When there are multiple processes and an interrupt is sent, lisp(openmcl in my case) needs to know which process to interrupt. So when the interrupt is being processed I need to ask emacs for that information before choosing the process to interrupt. What's the proper way to do that?
Also regarding multiple processes: I'm running portable aserve and would like to be able to have errors that occur in the server processes create a slime debugger instance. Is there a way to set that up, given that those processes are not associated with a repl?
Thanks, Alan
Alan Ruttenberg alanralanr@comcast.net writes:
When there are multiple processes and an interrupt is sent, lisp(openmcl in my case) needs to know which process to interrupt. So when the interrupt is being processed I need to ask emacs for that information before choosing the process to interrupt. What's the proper way to do that?
I don't think there is a proper way as of today.
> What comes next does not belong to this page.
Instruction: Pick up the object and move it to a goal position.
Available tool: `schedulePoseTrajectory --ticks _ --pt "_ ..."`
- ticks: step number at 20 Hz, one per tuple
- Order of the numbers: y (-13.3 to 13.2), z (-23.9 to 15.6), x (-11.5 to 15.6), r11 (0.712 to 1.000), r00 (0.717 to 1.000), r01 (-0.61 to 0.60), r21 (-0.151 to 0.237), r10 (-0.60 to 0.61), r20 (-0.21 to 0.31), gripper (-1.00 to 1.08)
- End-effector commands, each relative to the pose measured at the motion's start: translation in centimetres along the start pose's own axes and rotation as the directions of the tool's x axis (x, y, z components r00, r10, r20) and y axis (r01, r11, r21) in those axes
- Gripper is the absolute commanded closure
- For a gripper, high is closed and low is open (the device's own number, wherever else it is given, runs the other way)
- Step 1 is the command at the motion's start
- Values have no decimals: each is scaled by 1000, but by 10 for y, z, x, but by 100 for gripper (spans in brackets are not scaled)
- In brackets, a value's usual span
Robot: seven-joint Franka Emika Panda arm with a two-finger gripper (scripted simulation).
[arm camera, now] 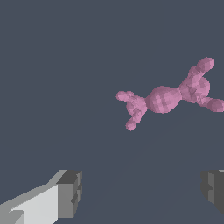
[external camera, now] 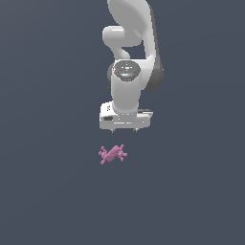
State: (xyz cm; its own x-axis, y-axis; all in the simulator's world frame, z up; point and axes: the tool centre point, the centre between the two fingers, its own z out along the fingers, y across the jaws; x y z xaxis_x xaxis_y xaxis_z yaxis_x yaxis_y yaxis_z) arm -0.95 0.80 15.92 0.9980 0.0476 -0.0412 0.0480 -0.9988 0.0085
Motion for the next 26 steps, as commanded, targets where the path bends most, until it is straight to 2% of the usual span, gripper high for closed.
schedulePoseTrajectory --ticks 1,10,18,26 --pt "0 0 0 1000 1000 0 0 0 0 -92" --pt "-20 -26 16 1000 998 16 -1 -16 -66 -92" --pt "-18 -24 17 1000 998 -12 2 12 -63 -92" --pt "-11 -20 22 991 989 -137 13 137 -58 -92"
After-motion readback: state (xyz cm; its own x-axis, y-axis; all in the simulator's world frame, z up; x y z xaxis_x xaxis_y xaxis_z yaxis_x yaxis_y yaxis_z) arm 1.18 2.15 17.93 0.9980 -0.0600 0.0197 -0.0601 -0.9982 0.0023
The Emacs side has no notion of threads, so is there anything useful it can tell Lisp at all?
How will you interrupt a specific thread in OpenMCL? Do they each have their own OS PID such that you could SIGINT the right one, or is it necessary to do a (interrupt-thread T) sort of call inside Lisp? (I think the first will work in SBCL and the second will be needed in CMUCL).
If the second, a temporary hack could be to have Emacs send e.g. SIGUSR1 and Lisp have a handler that knows to interrupt the Swank request-handler thread, or something..
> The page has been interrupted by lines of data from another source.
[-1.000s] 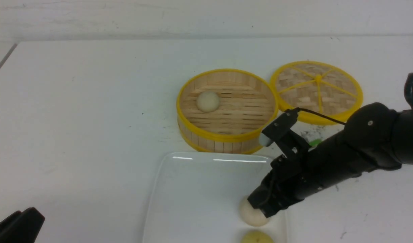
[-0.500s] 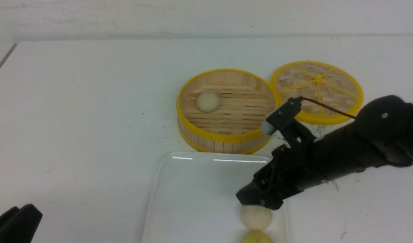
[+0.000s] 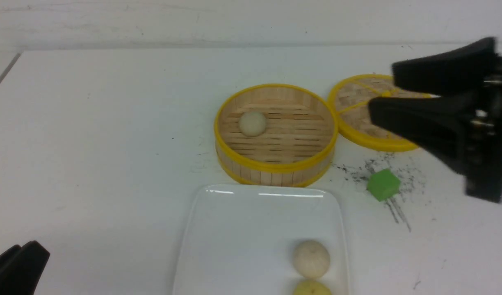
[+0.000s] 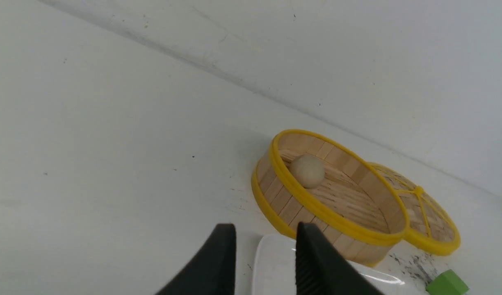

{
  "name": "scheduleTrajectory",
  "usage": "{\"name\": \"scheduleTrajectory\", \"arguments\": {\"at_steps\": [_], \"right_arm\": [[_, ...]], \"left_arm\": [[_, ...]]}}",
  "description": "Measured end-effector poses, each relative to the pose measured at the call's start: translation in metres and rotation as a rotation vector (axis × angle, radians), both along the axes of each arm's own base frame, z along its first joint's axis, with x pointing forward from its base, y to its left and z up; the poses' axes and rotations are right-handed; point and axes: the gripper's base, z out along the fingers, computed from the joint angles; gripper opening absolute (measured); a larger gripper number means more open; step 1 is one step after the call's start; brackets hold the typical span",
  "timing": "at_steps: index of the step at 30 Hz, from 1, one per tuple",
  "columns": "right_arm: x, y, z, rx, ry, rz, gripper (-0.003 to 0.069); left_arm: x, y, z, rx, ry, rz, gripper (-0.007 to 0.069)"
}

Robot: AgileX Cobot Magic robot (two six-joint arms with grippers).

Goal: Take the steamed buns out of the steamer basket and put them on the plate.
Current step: Use the left arm to grab the steamed stuffed bun that is closest to it

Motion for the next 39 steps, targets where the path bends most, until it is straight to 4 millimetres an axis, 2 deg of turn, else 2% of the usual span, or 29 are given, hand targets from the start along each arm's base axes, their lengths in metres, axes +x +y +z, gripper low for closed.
{"name": "scheduleTrajectory", "arguments": {"at_steps": [3,4,8,13,16,17,18,21,24,25,28,29,31,32,33,35,36,39], "right_arm": [[-0.017,-0.013,0.003,-0.013,-0.022,-0.028,0.0431],[-0.031,-0.024,0.003,-0.011,-0.017,-0.069,0.0431],[-0.053,-0.049,-0.008,-0.039,0.019,-0.199,0.0430],[-0.081,-0.088,-0.022,-0.009,0.045,-0.444,0.0430],[-0.091,-0.099,-0.030,0.041,0.046,-0.505,0.0430],[-0.095,-0.104,-0.037,0.057,0.040,-0.530,0.0430],[-0.096,-0.104,-0.038,0.062,0.044,-0.534,0.0430],[-0.103,-0.110,-0.060,0.058,0.062,-0.556,0.0430],[-0.104,-0.110,-0.084,0.031,0.100,-0.561,0.0430],[-0.104,-0.110,-0.091,0.027,0.119,-0.560,0.0430],[-0.103,-0.109,-0.099,0.023,0.144,-0.555,0.0430],[-0.103,-0.108,-0.101,0.020,0.151,-0.554,0.0430],[-0.103,-0.108,-0.102,0.021,0.154,-0.553,0.0430],[-0.103,-0.108,-0.102,0.021,0.154,-0.553,0.0430],[-0.103,-0.108,-0.102,0.022,0.154,-0.552,0.0430],[-0.103,-0.108,-0.102,0.024,0.155,-0.551,0.0430],[-0.103,-0.108,-0.102,0.024,0.156,-0.551,0.0430],[-0.103,-0.108,-0.102,0.024,0.156,-0.551,0.0430]], "left_arm": [[0.006,0.000,-0.001,0.000,0.030,0.005,0.0241],[0.012,0.000,-0.001,0.008,0.052,0.010,0.0241],[0.021,-0.001,0.001,0.028,0.071,0.007,0.0241],[0.034,-0.002,0.032,0.153,0.000,-0.009,0.0241],[0.042,-0.002,0.046,0.178,-0.020,-0.012,0.0241],[0.050,-0.003,0.053,0.199,-0.018,-0.017,0.0241],[0.051,-0.003,0.053,0.189,-0.011,-0.017,0.0241],[0.073,-0.006,0.065,0.213,0.013,-0.039,0.0241],[0.105,-0.013,0.069,0.239,0.065,-0.105,0.0239],[0.122,-0.018,0.073,0.251,0.071,-0.145,0.0239],[0.145,-0.024,0.076,0.309,0.074,-0.210,0.0239],[0.167,-0.029,0.074,0.342,0.092,-0.262,0.0239],[0.194,-0.036,0.074,0.350,0.098,-0.338,0.0239],[0.195,-0.036,0.077,0.352,0.090,-0.336,0.0239],[0.214,-0.043,0.076,0.329,0.100,-0.396,0.0239],[0.231,-0.048,0.073,0.298,0.111,-0.444,0.0239],[0.249,-0.053,0.067,0.268,0.136,-0.496,0.0239],[0.278,-0.060,0.057,0.275,0.178,-0.588,0.0241]]}}
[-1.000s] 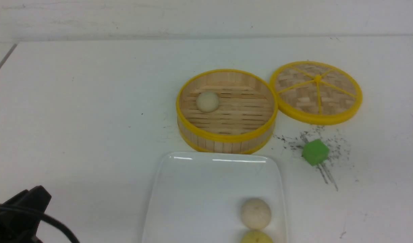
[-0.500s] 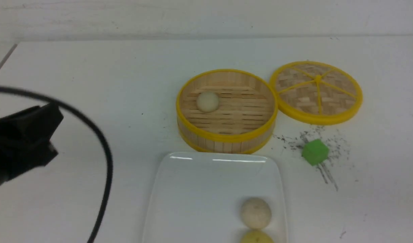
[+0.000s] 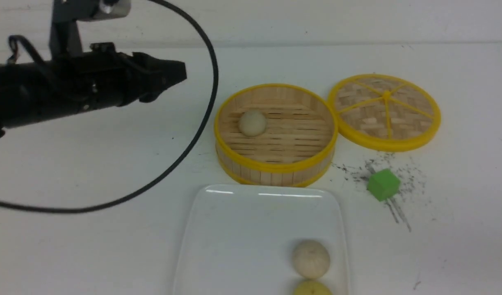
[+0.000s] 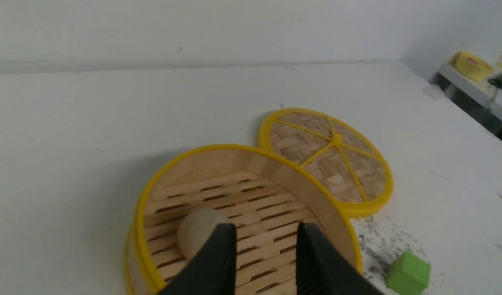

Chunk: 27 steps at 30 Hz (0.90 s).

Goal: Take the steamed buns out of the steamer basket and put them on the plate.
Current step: Use the left arm to grab the steamed stuffed bun that is closest to it

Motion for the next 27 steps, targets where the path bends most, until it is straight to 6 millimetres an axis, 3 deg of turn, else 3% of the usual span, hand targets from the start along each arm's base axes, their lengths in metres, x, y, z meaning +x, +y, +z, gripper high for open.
{"name": "scheduleTrajectory", "arguments": {"at_steps": [6,11,14,20,27], "right_arm": [[0.000,0.000,0.000,0.001,0.000,0.000,0.0430],[0.000,0.000,0.000,0.000,0.000,0.000,0.0430],[0.000,0.000,0.000,-0.001,0.000,0.000,0.0430],[0.000,0.000,0.000,-0.001,0.000,0.000,0.0430],[0.000,0.000,0.000,0.000,0.000,0.001,0.0430]], "left_arm": [[0.049,-0.006,-0.026,0.141,0.136,-0.136,0.0241],[0.070,-0.008,-0.040,0.175,0.186,-0.190,0.0241],[0.074,-0.012,-0.045,0.192,0.182,-0.221,0.0245],[0.076,-0.051,-0.053,0.250,0.127,-0.317,0.0330],[0.079,-0.082,-0.054,0.317,0.037,-0.247,0.0410]]}}
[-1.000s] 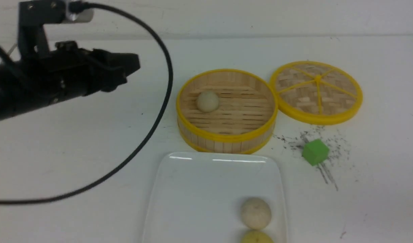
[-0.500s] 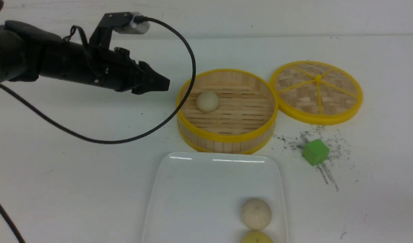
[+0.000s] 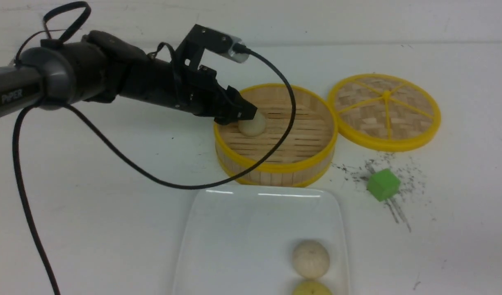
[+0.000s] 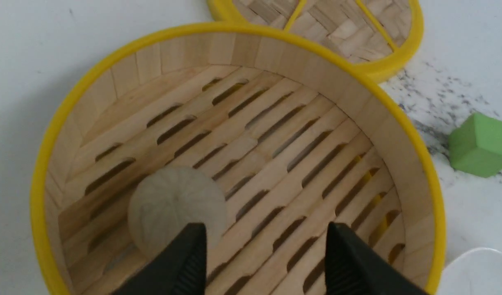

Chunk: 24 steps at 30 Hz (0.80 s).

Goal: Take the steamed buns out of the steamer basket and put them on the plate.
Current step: Use the left arm to grab the steamed stuffed bun that is closest to it

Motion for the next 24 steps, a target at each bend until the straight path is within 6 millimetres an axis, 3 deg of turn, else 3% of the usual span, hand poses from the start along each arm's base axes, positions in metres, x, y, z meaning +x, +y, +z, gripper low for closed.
{"name": "scheduleTrajectory", "arguments": {"at_steps": [24], "right_arm": [[0.000,0.001,0.000,-0.002,0.002,0.012,0.0430]], "left_arm": [[0.029,-0.005,-0.040,0.016,0.022,0.068,0.0411]]}}
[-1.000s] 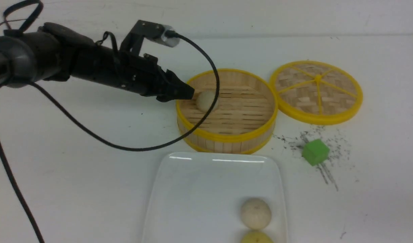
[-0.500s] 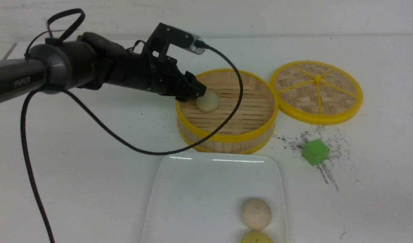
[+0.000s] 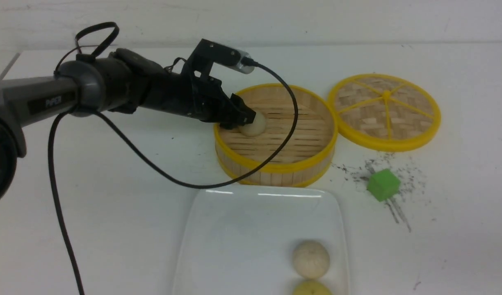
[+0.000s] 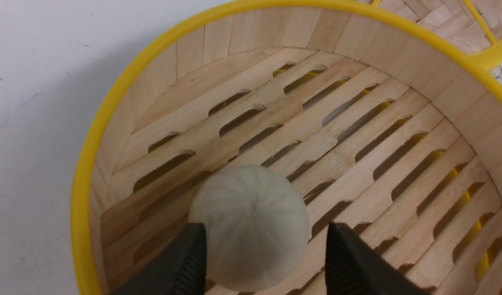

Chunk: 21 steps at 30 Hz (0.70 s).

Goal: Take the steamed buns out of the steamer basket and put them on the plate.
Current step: Use the left arm to grab the steamed stuffed bun that is closest to it

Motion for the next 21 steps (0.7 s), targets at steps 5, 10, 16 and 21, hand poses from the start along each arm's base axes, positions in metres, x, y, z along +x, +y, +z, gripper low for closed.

Also regarding multiple processes: I'm running portable aserve and would like to be able to have errors that occur in the server processes create a slime debugger instance. Is there a way to set that up, given that those processes are not associated with a repl?
We have no reliable way to do this. The unreliable (kinda okay with SERVE-EVENT, probably suicide with threads) is in .emacs:
(setq slime-global-debugger-hook t)
That way *DEBUGGER-HOOK* will be globally bound to contact Emacs, always using the same connection, come-what-may. My previous attempt at multiprocessing support just added locks to this so that only one thread would talk to Emacs at a time.
But hopefully the multiple-session support will fix all this. Today it would be possible for Emacs to connect to multiple Swank servers each run by a different thread in the same Lisp. The trick is just to hack in support for creating these extra connections on-demand (e.g. when a thread hits the debugger). I was planning to hack that up on the weekend if I get time, but you're welcome to beat me to it too :-)
Cheers, Luke
On Jan 8, 2004, at 11:07 AM, Luke Gorrie wrote:
Alan Ruttenberg alanralanr@comcast.net writes:
When there are multiple processes and an interrupt is sent, lisp(openmcl in my case) needs to know which process to interrupt. So when the interrupt is being processed I need to ask emacs for that information before choosing the process to interrupt. What's the proper way to do that?
I don't think there is a proper way as of today. The Emacs side has no notion of threads, so is there anything useful it can tell Lisp at all?
I was thinking that you would interrupt only from a given repl. ccl::*current-process* in a repl gives you a handle on the thread. Could just make the process name or some other identifier a buffer local variable.
How will you interrupt a specific thread in OpenMCL? Do they each have their own OS PID such that you could SIGINT the right one, or is it necessary to do a (interrupt-thread T) sort of call inside Lisp? (I think the first will work in SBCL and the second will be needed in CMUCL).
Openmcl only knows which thread to interrupt through a global variable that is checked during the housekeeping routine that notices that there was an interrupt. In the one repl world I was setting that variable when the connection was being opened.
My thought was that when you run slime-interrupt you record the repl from which it was executed. Then when lisp processes the interrupt instead of looking at it's global it makes a call back to emacs asking for the name of the process associated with the repl from which slime interrupt was called. It's basically another oob event except it needs to get a string response.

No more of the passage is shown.